◆ WHAT THE TASK ASKS ◆
Line for line, return the data exactly, omitting all pictures.

◆ DATASET EXCERPT ◆
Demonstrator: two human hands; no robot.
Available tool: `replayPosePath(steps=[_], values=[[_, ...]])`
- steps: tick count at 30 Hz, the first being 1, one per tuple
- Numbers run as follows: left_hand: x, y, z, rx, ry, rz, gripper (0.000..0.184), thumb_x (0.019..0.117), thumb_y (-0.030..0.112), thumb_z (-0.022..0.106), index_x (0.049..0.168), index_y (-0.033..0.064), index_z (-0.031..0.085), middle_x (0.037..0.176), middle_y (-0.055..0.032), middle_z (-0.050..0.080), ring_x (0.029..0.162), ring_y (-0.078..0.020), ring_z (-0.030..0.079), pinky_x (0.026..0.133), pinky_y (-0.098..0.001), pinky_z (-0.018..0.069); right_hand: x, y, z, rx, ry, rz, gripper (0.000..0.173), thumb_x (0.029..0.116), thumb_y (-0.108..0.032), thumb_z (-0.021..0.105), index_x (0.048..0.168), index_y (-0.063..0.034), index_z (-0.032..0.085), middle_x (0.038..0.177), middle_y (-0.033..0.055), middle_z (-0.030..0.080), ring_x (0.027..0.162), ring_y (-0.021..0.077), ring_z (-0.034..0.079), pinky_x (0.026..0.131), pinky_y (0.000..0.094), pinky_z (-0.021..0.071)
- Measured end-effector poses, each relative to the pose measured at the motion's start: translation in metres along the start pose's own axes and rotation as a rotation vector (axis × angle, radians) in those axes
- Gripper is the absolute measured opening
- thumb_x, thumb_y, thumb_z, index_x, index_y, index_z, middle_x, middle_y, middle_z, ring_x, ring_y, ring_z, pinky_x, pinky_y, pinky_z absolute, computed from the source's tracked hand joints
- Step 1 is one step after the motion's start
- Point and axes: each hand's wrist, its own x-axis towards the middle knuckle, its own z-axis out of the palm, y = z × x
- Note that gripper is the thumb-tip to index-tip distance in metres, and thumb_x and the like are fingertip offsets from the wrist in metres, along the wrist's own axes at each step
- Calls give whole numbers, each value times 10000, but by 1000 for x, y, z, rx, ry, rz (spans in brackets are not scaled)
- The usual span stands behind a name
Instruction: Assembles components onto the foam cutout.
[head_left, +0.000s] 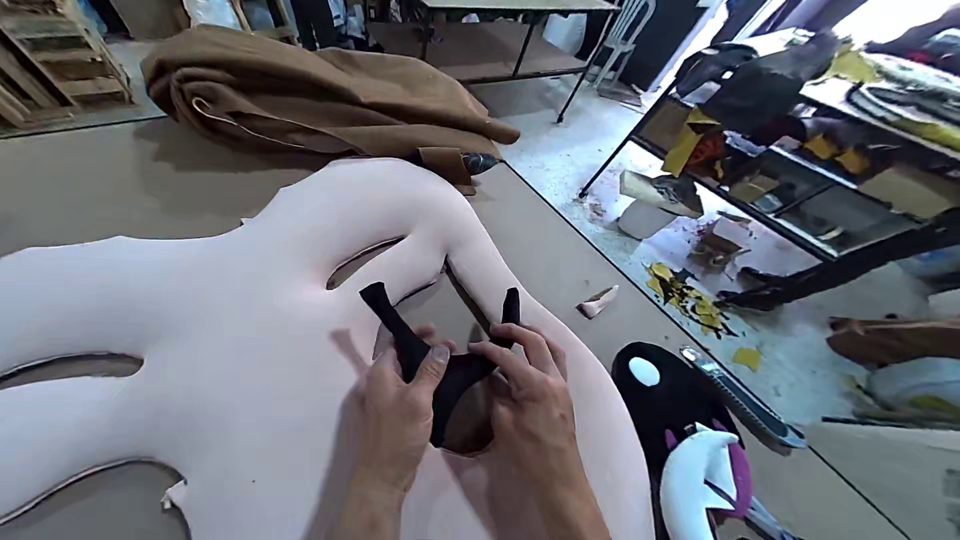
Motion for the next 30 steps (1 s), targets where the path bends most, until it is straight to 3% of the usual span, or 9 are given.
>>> replayPosePath(steps=[2, 5, 9, 13, 18, 23, 25, 27, 30], values=[[-5, -6, 13, -154, 62, -105, 177, 1021, 60, 580, 1178, -11, 623, 1074, -159, 738, 1012, -255, 723, 910, -422, 601, -3, -2, 1, 103, 49, 101, 330, 910, -85, 611, 1140, -238, 790, 1429, 58, 589, 1308, 217, 564, 998, 427, 551], [-8, -6, 22, -343, 153, -246, 201, 1058, 86, 523, 1191, -41, 606, 1089, -180, 721, 1035, -262, 712, 938, -429, 592, -5, -6, -1, 254, 23, 304, 403, 959, -228, 586, 1346, -158, 675, 1402, 78, 588, 1074, 139, 680, 815, 333, 619], [-15, -6, 26, -494, 170, -375, 293, 1101, 161, 443, 1289, -30, 561, 1149, -175, 708, 1075, -254, 699, 960, -415, 577, -14, -14, 4, 424, -214, 407, 711, 952, -418, 630, 1571, -150, 405, 1241, 39, 706, 1004, 101, 716, 846, 314, 618], [-17, -4, 25, -589, 172, -428, 305, 1101, 167, 442, 1315, -24, 547, 1182, -180, 697, 1098, -259, 691, 975, -420, 569, -14, -18, 5, 518, -197, 400, 674, 936, -335, 659, 1557, -186, 443, 1203, 22, 716, 950, 109, 722, 807, 286, 623], [-19, -4, 28, -686, 159, -429, 292, 1106, 154, 421, 1301, -20, 552, 1180, -184, 696, 1107, -267, 686, 987, -429, 560, -13, -17, 4, 650, -150, 401, 681, 926, -226, 676, 1557, -138, 433, 1213, 61, 720, 1030, 158, 720, 868, 307, 621], [-29, -9, 37, -541, 164, -443, 266, 1079, 175, 510, 1285, 32, 596, 1203, -132, 684, 1141, -215, 661, 1004, -400, 546, 4, -11, -6, 756, -206, 547, 794, 920, -51, 613, 1623, -175, 265, 1238, 109, 709, 1063, 207, 721, 902, 377, 617], [-34, -8, 41, -490, 148, -506, 302, 1062, 223, 559, 1279, 15, 590, 1184, -129, 677, 1106, -210, 656, 971, -386, 543, 28, -16, -12, 628, -264, 502, 633, 945, -119, 565, 1555, -151, 397, 1201, 81, 708, 1031, 188, 711, 872, 402, 603], [-38, -6, 45, -515, 115, -591, 298, 1073, 232, 535, 1249, -5, 580, 1137, -133, 676, 1026, -214, 676, 883, -367, 572, 51, -27, -13, 334, -324, 379, 482, 1012, -331, 574, 1474, -211, 512, 1092, 26, 714, 910, 163, 701, 772, 426, 591], [-46, -9, 41, -461, -197, -633, 400, 1133, 257, 316, 1355, 13, 543, 1151, -104, 670, 954, -184, 679, 819, -342, 567, 96, -29, -2, 18, -477, 91, 367, 1002, -315, 625, 1358, -228, 643, 978, 29, 727, 805, 192, 686, 707, 523, 558]])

◆ ANSWER ◆
Demonstrator: two human hands; no robot.
Available tool: `replayPosePath(steps=[_], values=[[_, ...]])`
- steps: tick count at 30 Hz, the first being 1, one per tuple
- Numbers run as follows: left_hand: x, y, z, rx, ry, rz, gripper (0.000..0.184), thumb_x (0.019..0.117), thumb_y (-0.030..0.112), thumb_z (-0.022..0.106), index_x (0.049..0.168), index_y (-0.033..0.064), index_z (-0.031..0.085), middle_x (0.037..0.176), middle_y (-0.055..0.032), middle_z (-0.050..0.080), ring_x (0.029..0.162), ring_y (-0.078..0.020), ring_z (-0.030..0.079), pinky_x (0.026..0.133), pinky_y (-0.098..0.001), pinky_z (-0.018..0.069); right_hand: x, y, z, rx, ry, rz, gripper (0.000..0.173), thumb_x (0.029..0.116), thumb_y (-0.108..0.032), thumb_z (-0.021..0.105), index_x (0.048..0.168), index_y (-0.063..0.034), index_z (-0.032..0.085), middle_x (0.038..0.177), middle_y (-0.033..0.055), middle_z (-0.030..0.080), ring_x (0.027..0.162), ring_y (-0.021..0.077), ring_z (-0.034..0.079), pinky_x (0.026..0.131), pinky_y (0.000..0.094), pinky_z (-0.021..0.071)
- Measured end-effector poses, each relative to the pose measured at the motion's start: translation in metres along the start pose's own axes and rotation as a rotation vector (axis × angle, radians) in those axes
- Gripper is the absolute measured opening
- thumb_x, thumb_y, thumb_z, index_x, index_y, index_z, middle_x, middle_y, middle_z, ring_x, ring_y, ring_z, pinky_x, pinky_y, pinky_z absolute, computed from the source's tracked hand joints
- Step 1 is one step after the motion's start
- Point and axes: each hand's wrist, its own x-axis towards the middle knuckle, its own z-axis out of the palm, y = z × x
- Note that gripper is the thumb-tip to index-tip distance in metres, and thumb_x and the like are fingertip offsets from the wrist in metres, along the wrist's own axes at each step
- Calls give whole numbers, each value times 10000, but by 1000 for x, y, z, rx, ry, rz (spans in brackets are not scaled)
- The usual span stands behind a name
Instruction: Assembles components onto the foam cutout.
[head_left, +0.000s] 
Motion for the next 30 steps (1 s), targets where the path bends most, until it is straight to 3% of the usual span, or 9 are given.
>>> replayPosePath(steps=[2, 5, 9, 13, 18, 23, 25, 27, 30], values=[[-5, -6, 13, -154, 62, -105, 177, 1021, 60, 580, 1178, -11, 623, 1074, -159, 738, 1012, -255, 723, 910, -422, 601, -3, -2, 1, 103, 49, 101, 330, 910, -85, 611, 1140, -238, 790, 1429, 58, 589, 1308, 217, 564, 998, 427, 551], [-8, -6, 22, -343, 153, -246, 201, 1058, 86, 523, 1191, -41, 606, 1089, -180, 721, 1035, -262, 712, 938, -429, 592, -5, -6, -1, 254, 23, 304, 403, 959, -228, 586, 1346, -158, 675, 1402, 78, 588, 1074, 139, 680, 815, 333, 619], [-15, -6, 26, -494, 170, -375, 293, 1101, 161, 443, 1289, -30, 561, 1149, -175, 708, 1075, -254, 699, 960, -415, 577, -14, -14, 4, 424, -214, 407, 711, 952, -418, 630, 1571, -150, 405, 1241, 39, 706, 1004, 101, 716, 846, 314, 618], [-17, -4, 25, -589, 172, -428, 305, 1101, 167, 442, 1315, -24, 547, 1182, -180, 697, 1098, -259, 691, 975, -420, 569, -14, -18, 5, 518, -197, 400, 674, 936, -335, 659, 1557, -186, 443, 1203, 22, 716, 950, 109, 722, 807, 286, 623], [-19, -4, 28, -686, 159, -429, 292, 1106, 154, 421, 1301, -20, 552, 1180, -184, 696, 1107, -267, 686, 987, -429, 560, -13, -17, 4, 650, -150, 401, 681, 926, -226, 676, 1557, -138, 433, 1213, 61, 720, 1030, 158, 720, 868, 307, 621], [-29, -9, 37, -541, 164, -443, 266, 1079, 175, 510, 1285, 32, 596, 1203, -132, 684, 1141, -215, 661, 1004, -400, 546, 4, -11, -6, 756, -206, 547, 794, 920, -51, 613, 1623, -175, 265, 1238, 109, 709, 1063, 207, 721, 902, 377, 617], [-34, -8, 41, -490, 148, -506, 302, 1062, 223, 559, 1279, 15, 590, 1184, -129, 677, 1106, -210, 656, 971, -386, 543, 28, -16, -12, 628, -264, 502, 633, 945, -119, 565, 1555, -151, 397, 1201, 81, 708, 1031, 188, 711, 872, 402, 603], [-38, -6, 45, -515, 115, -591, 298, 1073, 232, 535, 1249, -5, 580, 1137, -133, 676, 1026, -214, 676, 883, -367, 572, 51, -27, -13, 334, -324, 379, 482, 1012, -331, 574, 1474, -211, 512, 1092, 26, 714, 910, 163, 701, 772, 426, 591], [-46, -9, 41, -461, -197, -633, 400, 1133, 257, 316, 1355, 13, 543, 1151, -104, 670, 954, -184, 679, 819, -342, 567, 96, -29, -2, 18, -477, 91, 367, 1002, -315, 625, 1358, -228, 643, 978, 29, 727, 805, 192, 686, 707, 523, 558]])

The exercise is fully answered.